Uranium is a valuable commodity. The July 2007 cable from the US Kinshasa embassy notes that the price for a pound of the mineral increased from $15 in 2004 to $135 in 2007.

(Uranium currently sells on spot markets for about $62 per pound.) The DRC also maintains a nuclear research centre known as CREN-K at which “external and internal security is poor, leaving the facility vulnerable to theft,” a September 2006 cable warns.

Reporting on a tour of the Kinshasa centre by US embassy officials, this message notes there are “numerous holes” in a fence around the facility as well as “large gaps where the fence was missing altogether.”

Farmers grow manioc in a field next to the centre’s nuclear waste storage building, the cable adds, observing parenthetically that elevated levels of radiation had been detected in this manioc plot.

“It is relatively easy for someone to break into the nuclear reactor building or the nuclear waste storage building and steal rods or nuclear waste, with no greater tool than a lock cutter,” the cable continues. “It would also be feasible to pay a CREN-K employee to steal nuclear material.”

In fact, this cable reports, one of two nuclear fuel rods stolen from CREN-K in 1998 was later recovered from the Italian Mafia in Rome. Mafia members were allegedly trying to sell it to unidentified customers in the Middle East, the cable adds.

“The second fuel rod has never been found,” the US message states.

Leaked US diplomatic communications from the DRC and Burundi also show that embassy officials closely scrutinised information related to uranium smuggling.

The Americans posted in East Africa responded at times with outright scepticism or were careful to point out that some claims could not be substantiated.

A secret cable from the US embassy in Bujumbura dated June 27, 2007 relates that two Congolese were claiming to have found a cache of uranium and chemical items on a former Belgian colonial property 107 miles (171km) west of Bukavu in the DRC.

The Congolese said they had approached the US embassy, the cable indicates, because “they did not want these items to fall into the wrong hands, specifically mentioning that they did not want Muslims to possess the items.”

But the Americans suggested that the Congolese men’s story should not be considered trustworthy.
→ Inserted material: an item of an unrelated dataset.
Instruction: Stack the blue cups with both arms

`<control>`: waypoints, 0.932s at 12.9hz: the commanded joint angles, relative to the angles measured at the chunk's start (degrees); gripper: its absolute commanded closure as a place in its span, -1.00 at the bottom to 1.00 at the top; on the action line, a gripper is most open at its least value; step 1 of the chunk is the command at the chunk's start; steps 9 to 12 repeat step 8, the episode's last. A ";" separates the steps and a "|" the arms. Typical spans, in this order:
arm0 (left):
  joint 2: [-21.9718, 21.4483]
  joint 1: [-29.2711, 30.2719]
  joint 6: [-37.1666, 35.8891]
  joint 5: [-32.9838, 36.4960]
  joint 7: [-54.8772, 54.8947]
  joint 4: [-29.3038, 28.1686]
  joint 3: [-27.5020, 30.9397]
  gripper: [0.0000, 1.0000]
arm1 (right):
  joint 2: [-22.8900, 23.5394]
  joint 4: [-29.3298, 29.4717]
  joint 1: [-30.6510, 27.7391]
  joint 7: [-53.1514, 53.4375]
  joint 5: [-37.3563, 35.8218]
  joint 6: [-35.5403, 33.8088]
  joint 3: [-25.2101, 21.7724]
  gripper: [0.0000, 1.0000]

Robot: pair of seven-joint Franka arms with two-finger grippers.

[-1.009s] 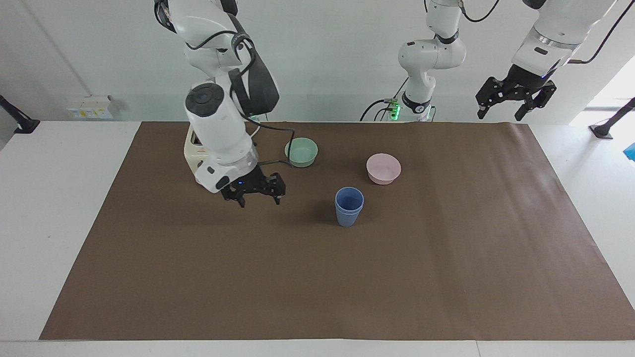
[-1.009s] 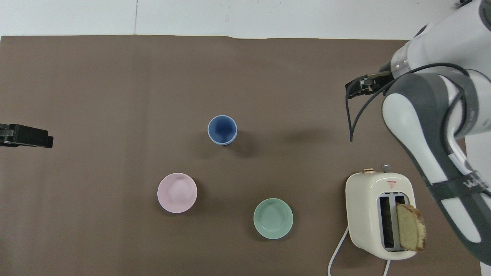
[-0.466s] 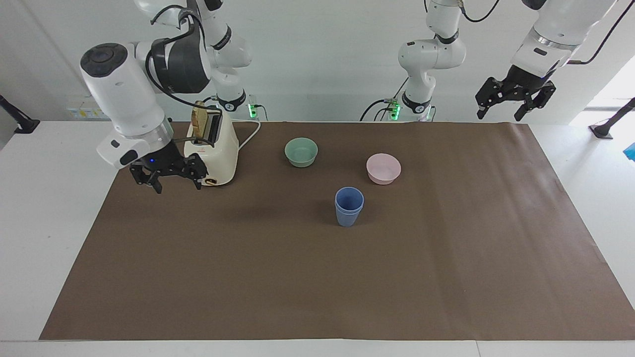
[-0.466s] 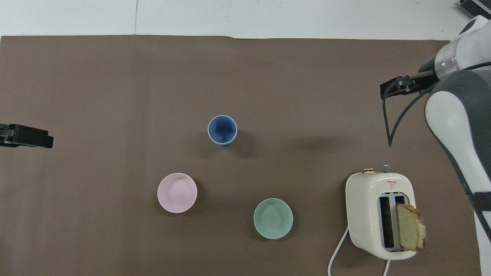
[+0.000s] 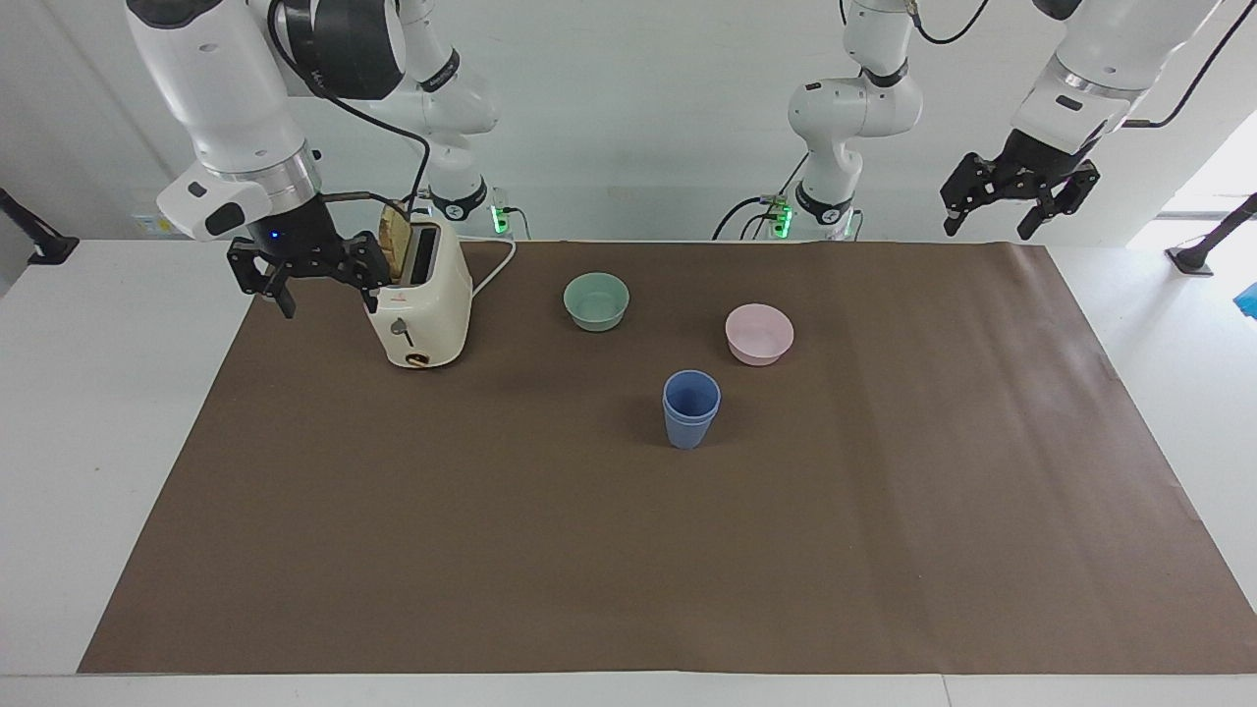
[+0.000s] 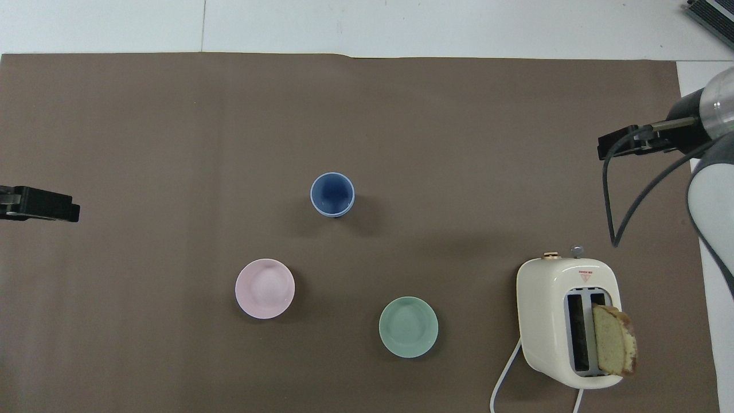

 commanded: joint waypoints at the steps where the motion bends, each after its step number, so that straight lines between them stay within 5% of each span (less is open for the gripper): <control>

“This case fits the profile of typical scams involving nuclear smuggling originating from the eastern DRC,” the cable states, citing an assessment of it as “a non-credible case of nuclear smuggling.”

Similarly, the July 2007 cable from the US embassy in Kinshasa was careful to assess contentions that Malta Forest, a Congolese mining company, is illegally mining and exporting uranium from the DRC.

“A body of circumstantial evidence exists” in support of the allegations, the cable notes, “but specific hard evidence does not.”

Profitable quantities

Mines in the DRC operated by Malta Forest probably contain profitable quantities of uranium, the message says.

“It would be easy to export it within raw, semi-processed rock as copper, especially if an illegal export system in an unregulated environment already existed to do so,” the cable continues.

“The fact that the Embassy has received several reports in the past two months from approximately six different sources that Malta Forest is trafficking uranium, lends support to the circumstantial case against them.”

“On the other hand,” the cable points out, “Malta Forest is an easy target; it is a large company that has been working in the Congo since 1915, and it has been involved in business deals with various Congolese Government officials. Statistics are also intentionally muddied and manipulated by DRC officials to push various economic and political agendas.”